In 1965 President Lyndon B. Johnson signed Executive Order 11246, which prohibits federal contractors and subcontractors and federally-assisted construction contractors and subcontractors that generally have contracts that exceed $10,000 from discriminating in employment decisions on the basis of race, color, religion, sex, or national origin. President Barack Obama amended this order to add sexual orientation and gender identity to the list of protected classes.
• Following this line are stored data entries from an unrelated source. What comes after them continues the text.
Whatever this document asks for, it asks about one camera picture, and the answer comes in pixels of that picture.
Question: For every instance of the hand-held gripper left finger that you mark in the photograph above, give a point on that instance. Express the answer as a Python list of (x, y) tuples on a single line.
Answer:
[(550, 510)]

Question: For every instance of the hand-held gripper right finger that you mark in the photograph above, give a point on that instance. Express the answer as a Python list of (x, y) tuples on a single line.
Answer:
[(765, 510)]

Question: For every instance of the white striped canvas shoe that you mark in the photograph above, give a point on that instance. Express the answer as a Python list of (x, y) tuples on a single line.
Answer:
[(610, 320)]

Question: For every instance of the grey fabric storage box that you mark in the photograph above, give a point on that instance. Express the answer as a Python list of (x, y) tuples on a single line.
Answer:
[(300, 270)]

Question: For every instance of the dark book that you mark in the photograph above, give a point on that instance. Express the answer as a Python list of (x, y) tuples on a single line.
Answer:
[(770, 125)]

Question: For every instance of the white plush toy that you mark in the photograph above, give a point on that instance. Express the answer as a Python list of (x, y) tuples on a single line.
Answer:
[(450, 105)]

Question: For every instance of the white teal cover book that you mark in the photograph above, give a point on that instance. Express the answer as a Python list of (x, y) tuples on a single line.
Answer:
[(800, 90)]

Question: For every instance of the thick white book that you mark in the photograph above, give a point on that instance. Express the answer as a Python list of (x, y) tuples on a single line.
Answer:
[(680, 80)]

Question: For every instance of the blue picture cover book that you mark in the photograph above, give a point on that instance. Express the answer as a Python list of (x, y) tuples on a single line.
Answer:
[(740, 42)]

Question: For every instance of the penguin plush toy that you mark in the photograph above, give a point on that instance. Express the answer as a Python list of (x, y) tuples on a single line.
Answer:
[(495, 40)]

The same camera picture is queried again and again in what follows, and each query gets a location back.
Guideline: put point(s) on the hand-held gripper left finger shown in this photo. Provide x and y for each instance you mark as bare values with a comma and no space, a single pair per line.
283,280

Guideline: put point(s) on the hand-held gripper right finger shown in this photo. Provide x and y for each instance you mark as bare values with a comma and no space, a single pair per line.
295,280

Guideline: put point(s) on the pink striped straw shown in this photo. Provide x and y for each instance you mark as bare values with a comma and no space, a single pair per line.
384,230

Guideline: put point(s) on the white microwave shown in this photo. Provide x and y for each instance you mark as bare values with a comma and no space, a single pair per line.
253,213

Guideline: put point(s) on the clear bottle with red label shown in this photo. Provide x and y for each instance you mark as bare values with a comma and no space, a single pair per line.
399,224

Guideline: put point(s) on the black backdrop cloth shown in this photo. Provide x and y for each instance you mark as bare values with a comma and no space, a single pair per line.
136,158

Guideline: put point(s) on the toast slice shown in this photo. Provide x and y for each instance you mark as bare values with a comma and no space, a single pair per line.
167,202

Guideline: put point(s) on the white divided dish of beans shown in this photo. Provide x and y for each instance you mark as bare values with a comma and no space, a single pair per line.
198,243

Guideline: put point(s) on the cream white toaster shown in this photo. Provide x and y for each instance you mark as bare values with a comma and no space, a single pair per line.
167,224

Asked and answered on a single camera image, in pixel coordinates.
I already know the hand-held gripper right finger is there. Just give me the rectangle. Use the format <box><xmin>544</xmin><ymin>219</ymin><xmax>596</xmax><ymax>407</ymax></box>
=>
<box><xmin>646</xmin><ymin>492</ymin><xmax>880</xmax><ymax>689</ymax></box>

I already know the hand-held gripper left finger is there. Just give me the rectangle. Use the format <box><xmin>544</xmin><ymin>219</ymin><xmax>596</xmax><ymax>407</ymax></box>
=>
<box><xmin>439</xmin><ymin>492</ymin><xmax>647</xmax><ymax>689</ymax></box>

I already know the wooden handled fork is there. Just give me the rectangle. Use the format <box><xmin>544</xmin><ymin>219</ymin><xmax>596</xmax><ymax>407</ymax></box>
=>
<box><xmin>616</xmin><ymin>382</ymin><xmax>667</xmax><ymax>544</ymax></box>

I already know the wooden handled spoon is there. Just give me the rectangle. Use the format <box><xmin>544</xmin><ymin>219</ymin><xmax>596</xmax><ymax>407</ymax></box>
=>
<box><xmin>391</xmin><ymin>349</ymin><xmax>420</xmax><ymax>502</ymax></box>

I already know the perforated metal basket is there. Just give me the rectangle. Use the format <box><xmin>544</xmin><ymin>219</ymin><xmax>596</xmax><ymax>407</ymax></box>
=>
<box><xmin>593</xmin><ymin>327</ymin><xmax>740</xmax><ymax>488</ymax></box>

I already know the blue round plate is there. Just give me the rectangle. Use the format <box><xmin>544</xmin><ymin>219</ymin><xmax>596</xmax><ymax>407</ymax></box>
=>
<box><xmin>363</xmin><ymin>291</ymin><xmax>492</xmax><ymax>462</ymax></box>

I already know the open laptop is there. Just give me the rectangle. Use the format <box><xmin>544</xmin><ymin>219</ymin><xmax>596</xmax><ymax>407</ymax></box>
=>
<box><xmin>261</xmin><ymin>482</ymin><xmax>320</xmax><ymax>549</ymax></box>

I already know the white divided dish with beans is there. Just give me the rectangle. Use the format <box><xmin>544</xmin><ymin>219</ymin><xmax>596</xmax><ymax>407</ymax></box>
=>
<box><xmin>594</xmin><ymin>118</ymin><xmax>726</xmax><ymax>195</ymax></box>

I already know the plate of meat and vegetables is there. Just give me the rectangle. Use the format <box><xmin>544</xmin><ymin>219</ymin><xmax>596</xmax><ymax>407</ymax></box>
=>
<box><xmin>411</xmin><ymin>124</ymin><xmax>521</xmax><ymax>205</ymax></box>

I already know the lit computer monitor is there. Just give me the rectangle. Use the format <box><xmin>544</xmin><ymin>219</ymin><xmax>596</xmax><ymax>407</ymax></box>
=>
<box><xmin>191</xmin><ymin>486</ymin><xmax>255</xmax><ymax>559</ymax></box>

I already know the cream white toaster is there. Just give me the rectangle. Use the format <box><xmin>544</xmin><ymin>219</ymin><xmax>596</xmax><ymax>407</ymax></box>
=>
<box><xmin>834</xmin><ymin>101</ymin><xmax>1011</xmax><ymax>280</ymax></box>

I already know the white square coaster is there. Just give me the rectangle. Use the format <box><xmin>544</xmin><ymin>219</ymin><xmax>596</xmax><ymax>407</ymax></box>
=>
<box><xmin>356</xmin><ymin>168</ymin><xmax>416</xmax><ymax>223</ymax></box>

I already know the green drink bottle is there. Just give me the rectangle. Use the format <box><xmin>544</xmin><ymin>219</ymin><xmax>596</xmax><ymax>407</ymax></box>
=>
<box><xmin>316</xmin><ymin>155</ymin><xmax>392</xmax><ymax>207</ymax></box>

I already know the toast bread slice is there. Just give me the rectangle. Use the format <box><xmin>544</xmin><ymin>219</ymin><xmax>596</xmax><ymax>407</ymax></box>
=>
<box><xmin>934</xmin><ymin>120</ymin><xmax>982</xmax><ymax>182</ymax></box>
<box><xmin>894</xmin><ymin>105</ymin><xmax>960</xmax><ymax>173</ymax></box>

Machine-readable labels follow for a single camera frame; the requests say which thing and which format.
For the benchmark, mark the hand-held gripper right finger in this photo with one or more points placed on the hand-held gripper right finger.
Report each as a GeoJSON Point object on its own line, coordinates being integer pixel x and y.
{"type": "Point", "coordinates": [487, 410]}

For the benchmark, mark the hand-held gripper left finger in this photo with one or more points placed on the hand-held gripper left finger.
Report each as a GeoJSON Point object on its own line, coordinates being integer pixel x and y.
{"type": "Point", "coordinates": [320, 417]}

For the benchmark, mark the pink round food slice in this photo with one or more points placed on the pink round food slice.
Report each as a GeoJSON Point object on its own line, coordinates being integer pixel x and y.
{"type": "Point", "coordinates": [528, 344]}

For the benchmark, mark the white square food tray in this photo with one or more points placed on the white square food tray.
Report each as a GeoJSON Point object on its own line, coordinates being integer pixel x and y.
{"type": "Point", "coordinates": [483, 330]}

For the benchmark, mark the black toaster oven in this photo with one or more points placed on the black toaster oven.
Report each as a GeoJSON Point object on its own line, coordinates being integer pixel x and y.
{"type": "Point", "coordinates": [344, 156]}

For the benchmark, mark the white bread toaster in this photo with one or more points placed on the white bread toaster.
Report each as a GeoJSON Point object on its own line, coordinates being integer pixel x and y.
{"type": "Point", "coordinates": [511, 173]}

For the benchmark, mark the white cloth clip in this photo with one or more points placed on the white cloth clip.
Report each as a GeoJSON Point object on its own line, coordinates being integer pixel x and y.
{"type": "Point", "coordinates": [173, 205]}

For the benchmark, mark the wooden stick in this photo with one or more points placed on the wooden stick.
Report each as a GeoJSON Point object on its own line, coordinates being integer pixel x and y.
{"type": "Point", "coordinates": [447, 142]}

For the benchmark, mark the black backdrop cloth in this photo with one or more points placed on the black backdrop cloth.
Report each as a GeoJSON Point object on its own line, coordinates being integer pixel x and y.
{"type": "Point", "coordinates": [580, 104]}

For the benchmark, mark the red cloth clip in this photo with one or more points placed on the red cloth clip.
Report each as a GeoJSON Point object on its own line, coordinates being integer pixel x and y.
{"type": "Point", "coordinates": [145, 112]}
Discrimination in Civilian Federal Workforce Prohibited

Obama’s order also amends Executive Order 11478, signed by President Nixon in 1969 to prohibit discrimination in the civilian federal workforce on the basis of race, color, religion, sex, national origin, handicap, and age. President Clinton had already amended this order (in Executive Order 13087) to include sexual orientation in the list of protected classes, and later signed Executive Order 13152 to add the category of “an individual’s status as a parent,” as well as a detailed definition of that new category. Obama’s order adds gender identity to the list of protected classes.

Religious Exemption

Obama’s order keeps intact an amendment signed by President George W. Bush that allows religiously-affiliated federal contractors to give preference in hiring to members of their own religion, but adds no new religious exemptions, as some constitutional law professors and religious and civil rights organizations had feared might happen in the wake of the recent Hobby Lobby decision by the Supreme Court.

Discrimination in the General Workforce

Several bills have been introduced in Congress that would prohibit discrimination on the basis of sexual orientation in all workplaces, not just federal, but so far none has passed. The most recent, the Employment Non-Discrimination Act of 2013 (S.815), has passed in the Senate, but not in the House of Representatives.

Would You Like to Know More?

Learn About Executive Order 13672
·         Read the full text of Executive Order 13672
·         Read a transcript of the President’s opening remarks
·         Watch the signing ceremony on YouTube
·         Read a White House fact sheet explaining more about this executive order

Learn About Executive Orders

An executive order is an official document issued by the president to manage the operations of the federal government.
·         Learn about the executive order process and how to search for and read an executive order at the National Archives and Records Administration (NARA).
·         Browse all executive orders from Abraham Lincoln to the present at the American Presidency Project.
·         Learn How Executive Orders Work at HowStuffWorks.

Image from White House video of the signing ceremony.

Article by Bobby Griffith.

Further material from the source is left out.